気味の悪い部屋だった。狭くて、ベッドと椅子があって。壁にはべたべたと顔部分が切り抜かれたポスターが貼られている。
天井から吊り下がったスカーフが一番に目を引き、風もないのにそれは揺れていた。
「……こんなところだったのか」
案外ちゃちい。なんというかこう、もっと禍々しいというか化け物が沸いて出て、辺りは真っ暗でだとか外からはそんな場所を想像していた。

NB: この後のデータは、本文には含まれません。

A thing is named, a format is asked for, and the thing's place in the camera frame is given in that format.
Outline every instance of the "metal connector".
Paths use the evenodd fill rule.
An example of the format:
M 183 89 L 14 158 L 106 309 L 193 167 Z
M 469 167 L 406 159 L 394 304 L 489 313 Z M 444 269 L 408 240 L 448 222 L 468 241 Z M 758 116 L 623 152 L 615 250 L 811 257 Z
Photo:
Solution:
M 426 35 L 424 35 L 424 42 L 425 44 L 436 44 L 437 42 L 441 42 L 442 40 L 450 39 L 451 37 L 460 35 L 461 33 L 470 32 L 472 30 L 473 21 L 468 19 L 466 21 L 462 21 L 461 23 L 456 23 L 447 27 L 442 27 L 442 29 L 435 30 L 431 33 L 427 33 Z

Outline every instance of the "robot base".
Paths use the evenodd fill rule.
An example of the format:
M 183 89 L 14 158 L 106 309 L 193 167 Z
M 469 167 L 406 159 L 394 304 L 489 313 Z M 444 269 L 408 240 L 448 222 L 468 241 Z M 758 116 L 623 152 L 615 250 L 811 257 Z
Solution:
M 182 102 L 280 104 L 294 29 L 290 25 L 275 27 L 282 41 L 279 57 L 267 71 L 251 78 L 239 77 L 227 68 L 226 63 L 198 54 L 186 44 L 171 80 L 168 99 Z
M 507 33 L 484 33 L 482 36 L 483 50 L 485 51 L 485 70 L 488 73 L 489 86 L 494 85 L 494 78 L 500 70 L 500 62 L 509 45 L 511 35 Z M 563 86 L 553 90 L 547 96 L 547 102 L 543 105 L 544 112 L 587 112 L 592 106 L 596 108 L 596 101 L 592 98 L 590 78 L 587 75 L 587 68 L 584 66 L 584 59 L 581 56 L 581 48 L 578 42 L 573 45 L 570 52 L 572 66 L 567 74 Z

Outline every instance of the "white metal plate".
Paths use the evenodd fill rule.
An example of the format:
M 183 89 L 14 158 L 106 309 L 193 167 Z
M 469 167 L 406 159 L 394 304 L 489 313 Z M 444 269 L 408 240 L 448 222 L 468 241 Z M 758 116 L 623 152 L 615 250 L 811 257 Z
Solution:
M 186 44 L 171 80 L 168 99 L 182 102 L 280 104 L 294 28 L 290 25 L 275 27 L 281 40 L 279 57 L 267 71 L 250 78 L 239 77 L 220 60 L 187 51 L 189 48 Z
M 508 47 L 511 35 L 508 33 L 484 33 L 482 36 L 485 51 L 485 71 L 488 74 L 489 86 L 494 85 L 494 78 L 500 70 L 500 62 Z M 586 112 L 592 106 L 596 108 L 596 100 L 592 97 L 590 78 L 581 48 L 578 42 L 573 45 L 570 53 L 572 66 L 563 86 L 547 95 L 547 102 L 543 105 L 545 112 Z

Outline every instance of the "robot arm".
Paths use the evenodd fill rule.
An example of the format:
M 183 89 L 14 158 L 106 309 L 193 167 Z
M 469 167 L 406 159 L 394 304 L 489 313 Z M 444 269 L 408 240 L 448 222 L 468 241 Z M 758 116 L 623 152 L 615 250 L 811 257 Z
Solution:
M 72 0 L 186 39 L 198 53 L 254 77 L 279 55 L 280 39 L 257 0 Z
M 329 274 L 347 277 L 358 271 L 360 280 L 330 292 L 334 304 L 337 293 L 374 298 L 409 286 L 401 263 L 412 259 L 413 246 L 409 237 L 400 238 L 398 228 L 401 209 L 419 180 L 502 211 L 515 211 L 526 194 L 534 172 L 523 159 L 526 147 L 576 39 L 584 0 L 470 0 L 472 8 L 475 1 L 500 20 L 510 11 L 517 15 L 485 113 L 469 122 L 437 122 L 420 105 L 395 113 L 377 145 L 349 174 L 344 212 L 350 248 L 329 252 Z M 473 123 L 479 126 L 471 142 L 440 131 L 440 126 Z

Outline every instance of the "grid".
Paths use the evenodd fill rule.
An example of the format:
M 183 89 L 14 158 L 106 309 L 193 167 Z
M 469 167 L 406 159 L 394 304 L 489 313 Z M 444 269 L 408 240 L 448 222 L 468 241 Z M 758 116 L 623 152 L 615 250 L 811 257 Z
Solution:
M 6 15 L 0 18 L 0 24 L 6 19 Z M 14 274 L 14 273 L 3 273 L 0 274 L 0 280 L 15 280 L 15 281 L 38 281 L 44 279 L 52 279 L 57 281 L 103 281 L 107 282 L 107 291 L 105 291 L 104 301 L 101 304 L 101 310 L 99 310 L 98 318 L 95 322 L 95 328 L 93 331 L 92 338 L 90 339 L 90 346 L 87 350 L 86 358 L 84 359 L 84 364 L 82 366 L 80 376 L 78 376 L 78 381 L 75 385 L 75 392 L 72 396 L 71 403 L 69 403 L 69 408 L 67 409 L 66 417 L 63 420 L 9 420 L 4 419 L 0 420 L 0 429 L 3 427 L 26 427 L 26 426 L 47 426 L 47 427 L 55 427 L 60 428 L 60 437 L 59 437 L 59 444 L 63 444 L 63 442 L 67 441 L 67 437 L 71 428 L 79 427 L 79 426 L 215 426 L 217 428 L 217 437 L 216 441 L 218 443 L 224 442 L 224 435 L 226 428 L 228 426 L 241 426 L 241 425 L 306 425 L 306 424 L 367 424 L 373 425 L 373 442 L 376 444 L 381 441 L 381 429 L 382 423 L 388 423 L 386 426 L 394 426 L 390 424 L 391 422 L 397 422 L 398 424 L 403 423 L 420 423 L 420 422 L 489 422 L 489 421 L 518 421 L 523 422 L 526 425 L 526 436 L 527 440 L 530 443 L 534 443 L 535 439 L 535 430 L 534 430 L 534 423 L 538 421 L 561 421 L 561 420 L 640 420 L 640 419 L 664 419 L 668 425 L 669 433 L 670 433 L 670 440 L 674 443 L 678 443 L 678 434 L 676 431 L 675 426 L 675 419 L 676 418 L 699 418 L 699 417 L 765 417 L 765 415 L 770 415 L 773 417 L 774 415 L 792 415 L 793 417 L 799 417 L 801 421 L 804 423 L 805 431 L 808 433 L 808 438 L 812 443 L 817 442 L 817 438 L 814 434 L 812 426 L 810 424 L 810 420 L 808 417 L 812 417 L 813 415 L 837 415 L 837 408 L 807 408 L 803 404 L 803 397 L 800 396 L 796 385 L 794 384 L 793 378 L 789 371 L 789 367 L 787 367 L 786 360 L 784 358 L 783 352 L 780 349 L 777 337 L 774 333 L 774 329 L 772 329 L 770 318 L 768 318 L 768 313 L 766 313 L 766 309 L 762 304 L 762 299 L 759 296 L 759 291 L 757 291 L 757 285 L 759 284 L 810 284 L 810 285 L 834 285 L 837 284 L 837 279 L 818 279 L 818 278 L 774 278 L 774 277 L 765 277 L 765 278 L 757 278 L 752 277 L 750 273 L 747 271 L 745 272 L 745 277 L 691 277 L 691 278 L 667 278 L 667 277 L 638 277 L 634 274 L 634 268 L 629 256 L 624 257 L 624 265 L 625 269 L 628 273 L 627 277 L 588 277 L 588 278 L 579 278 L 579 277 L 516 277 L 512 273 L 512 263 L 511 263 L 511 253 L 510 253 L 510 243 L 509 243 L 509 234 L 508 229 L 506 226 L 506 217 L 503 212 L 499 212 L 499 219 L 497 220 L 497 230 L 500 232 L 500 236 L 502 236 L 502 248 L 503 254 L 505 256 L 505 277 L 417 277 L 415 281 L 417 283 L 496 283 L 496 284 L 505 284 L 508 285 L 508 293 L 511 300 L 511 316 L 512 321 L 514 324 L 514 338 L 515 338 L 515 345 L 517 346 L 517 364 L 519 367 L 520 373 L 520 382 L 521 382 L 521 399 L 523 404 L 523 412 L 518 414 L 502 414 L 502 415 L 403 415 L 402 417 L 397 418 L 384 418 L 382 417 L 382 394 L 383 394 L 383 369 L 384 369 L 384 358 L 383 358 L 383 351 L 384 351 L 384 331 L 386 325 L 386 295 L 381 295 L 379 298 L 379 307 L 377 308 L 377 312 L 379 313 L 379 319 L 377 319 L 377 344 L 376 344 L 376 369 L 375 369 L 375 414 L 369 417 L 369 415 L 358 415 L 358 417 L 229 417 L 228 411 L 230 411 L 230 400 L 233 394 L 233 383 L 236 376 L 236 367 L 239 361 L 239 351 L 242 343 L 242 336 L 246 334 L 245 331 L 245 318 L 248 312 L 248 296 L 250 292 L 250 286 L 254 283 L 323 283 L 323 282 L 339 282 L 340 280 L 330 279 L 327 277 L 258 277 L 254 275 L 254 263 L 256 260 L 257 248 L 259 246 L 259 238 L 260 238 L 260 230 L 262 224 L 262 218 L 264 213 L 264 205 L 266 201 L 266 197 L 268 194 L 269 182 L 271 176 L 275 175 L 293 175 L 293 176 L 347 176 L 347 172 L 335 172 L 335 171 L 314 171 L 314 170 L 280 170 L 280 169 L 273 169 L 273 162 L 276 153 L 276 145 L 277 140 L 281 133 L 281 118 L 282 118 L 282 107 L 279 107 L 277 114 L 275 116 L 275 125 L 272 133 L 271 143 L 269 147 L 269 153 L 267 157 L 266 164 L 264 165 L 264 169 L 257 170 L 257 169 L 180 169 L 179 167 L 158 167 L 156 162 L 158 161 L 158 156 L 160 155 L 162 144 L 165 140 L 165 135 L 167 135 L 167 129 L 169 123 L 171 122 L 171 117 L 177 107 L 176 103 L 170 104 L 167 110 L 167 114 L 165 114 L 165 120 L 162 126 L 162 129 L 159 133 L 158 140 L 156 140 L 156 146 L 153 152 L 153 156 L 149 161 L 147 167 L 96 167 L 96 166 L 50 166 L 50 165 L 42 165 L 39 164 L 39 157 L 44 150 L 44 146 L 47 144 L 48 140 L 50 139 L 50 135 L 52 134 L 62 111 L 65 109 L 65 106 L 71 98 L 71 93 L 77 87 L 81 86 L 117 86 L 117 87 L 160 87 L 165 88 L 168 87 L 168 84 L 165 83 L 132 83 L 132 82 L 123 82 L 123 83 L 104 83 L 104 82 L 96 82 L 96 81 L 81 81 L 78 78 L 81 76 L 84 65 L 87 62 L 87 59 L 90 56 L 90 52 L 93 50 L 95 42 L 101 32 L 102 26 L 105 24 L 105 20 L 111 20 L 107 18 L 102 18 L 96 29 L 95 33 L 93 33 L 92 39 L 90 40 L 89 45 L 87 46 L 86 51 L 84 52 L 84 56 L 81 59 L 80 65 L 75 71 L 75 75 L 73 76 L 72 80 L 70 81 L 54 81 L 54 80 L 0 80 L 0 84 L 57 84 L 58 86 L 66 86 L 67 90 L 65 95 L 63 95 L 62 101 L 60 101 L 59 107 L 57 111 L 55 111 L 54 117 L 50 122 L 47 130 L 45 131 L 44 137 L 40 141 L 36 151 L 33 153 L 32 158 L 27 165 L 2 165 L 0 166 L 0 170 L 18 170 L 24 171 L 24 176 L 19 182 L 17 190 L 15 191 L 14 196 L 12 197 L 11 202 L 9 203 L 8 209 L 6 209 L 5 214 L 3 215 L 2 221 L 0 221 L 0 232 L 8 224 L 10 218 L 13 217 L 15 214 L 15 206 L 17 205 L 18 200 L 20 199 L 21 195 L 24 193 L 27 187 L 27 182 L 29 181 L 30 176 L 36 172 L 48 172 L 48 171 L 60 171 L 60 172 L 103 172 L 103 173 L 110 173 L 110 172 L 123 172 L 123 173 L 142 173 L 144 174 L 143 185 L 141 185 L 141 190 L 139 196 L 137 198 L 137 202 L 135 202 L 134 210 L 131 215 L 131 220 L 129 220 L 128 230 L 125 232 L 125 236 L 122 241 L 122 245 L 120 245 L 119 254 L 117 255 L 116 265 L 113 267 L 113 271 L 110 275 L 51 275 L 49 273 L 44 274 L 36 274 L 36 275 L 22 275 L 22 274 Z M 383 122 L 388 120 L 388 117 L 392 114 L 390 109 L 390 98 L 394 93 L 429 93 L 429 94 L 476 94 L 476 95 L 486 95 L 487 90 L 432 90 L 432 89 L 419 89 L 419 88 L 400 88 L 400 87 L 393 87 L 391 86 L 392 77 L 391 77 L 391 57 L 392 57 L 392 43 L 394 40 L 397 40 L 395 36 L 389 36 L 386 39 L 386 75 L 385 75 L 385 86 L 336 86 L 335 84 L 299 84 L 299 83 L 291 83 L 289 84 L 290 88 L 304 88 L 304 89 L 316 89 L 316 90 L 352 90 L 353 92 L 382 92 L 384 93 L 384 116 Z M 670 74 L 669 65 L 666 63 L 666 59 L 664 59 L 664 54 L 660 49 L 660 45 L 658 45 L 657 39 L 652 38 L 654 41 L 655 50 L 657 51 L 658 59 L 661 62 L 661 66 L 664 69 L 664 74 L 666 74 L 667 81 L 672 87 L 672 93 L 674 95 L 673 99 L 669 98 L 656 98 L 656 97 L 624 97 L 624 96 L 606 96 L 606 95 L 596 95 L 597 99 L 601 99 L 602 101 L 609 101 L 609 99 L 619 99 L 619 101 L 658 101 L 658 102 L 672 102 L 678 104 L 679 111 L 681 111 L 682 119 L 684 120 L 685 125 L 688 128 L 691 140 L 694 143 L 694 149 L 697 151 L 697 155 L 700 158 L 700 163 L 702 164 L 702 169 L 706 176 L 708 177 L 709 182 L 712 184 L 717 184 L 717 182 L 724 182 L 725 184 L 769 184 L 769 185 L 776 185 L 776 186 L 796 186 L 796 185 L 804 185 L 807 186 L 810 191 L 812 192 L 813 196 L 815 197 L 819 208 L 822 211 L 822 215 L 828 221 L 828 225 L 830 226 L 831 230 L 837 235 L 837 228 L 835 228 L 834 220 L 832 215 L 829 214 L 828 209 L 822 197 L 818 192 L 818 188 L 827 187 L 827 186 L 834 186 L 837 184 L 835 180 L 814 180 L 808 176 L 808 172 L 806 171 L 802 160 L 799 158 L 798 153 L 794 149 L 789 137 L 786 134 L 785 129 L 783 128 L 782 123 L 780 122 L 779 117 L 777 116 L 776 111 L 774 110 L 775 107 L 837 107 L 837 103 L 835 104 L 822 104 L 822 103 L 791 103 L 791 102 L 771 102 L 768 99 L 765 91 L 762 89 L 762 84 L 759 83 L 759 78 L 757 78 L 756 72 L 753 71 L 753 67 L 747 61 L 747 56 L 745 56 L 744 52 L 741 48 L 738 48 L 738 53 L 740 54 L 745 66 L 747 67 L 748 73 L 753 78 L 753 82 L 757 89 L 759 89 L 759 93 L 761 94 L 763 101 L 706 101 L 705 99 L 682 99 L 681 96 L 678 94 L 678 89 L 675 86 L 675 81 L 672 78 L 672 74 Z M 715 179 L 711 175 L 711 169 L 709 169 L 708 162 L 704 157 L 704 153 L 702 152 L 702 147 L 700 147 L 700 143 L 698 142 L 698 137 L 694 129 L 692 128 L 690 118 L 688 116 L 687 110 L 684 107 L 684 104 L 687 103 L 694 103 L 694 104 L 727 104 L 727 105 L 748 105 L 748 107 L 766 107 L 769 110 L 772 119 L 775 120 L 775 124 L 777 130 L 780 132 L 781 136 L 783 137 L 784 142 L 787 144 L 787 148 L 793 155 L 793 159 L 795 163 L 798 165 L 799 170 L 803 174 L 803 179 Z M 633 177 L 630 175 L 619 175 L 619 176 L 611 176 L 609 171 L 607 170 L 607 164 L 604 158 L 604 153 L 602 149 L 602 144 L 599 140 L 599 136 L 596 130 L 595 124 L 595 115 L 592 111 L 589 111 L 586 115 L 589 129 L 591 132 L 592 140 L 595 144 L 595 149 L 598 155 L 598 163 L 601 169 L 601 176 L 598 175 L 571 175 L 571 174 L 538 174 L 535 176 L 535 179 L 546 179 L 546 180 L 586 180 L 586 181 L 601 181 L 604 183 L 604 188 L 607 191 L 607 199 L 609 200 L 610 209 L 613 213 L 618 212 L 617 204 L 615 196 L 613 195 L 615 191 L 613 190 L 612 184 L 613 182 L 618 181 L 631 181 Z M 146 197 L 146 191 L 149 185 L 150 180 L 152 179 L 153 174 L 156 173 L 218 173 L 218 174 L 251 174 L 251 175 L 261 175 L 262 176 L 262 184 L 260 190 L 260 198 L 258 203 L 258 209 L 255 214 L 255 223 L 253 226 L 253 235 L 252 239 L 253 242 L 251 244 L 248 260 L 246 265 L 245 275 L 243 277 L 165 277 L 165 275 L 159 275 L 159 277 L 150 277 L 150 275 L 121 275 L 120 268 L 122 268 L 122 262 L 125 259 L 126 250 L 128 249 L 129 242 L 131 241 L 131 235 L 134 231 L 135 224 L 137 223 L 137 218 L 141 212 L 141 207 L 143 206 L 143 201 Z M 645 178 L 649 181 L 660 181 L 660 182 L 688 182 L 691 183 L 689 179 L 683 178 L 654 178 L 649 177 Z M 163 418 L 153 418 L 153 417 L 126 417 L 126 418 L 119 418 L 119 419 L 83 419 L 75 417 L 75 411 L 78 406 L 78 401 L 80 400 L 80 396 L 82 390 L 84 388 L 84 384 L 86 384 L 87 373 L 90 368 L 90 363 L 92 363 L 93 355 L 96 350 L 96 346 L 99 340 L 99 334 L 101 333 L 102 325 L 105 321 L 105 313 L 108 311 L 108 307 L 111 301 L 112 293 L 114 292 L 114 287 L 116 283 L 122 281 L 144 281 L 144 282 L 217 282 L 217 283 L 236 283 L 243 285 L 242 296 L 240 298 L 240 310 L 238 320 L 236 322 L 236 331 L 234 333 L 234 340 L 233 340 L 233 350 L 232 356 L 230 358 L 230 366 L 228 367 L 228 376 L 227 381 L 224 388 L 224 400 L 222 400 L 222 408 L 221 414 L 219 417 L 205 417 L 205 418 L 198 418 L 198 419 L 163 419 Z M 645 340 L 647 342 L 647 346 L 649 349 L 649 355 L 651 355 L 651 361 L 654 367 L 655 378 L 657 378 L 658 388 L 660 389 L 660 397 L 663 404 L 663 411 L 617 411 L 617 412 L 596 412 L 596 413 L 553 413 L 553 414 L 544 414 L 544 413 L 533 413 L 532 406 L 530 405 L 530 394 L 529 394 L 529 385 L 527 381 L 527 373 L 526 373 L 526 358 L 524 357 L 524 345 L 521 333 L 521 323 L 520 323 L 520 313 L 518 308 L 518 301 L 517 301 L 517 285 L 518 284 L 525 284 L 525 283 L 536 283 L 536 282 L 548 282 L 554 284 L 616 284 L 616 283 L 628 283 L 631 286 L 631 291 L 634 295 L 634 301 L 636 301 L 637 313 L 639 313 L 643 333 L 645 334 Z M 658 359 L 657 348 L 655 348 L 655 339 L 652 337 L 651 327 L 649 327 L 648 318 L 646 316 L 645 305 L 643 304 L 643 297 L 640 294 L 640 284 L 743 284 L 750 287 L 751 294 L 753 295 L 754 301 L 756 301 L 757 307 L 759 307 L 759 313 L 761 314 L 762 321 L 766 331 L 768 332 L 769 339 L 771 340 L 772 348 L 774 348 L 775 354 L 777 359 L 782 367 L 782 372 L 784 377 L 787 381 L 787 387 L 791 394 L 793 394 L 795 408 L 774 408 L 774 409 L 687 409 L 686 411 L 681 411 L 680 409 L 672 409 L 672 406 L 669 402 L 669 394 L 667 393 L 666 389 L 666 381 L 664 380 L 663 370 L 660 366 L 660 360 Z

女子アナと女子高生、人格破綻した模倣犯を突き落としたテレビの中の世界。
「入ってみると、別に」
単なるドラマのセットみたいだ。それが最終的に辿りついた印象だった。陰惨としてはいるけれどそれだけで、実害がありそうでもない。被害がありそうでもない。どうして、落とした二人は死んだんだろう。
あんな姿になって。
記憶が蘇って少しだけ、顔をしかめた。つられて胃液くらいはせり上がってくるかなと思ったが別にそんなことはなかった。
うん。
慣れてしまうものだ。一度経験してしまえばたぶん、自分は大概のことは慣れてしまうんだろう。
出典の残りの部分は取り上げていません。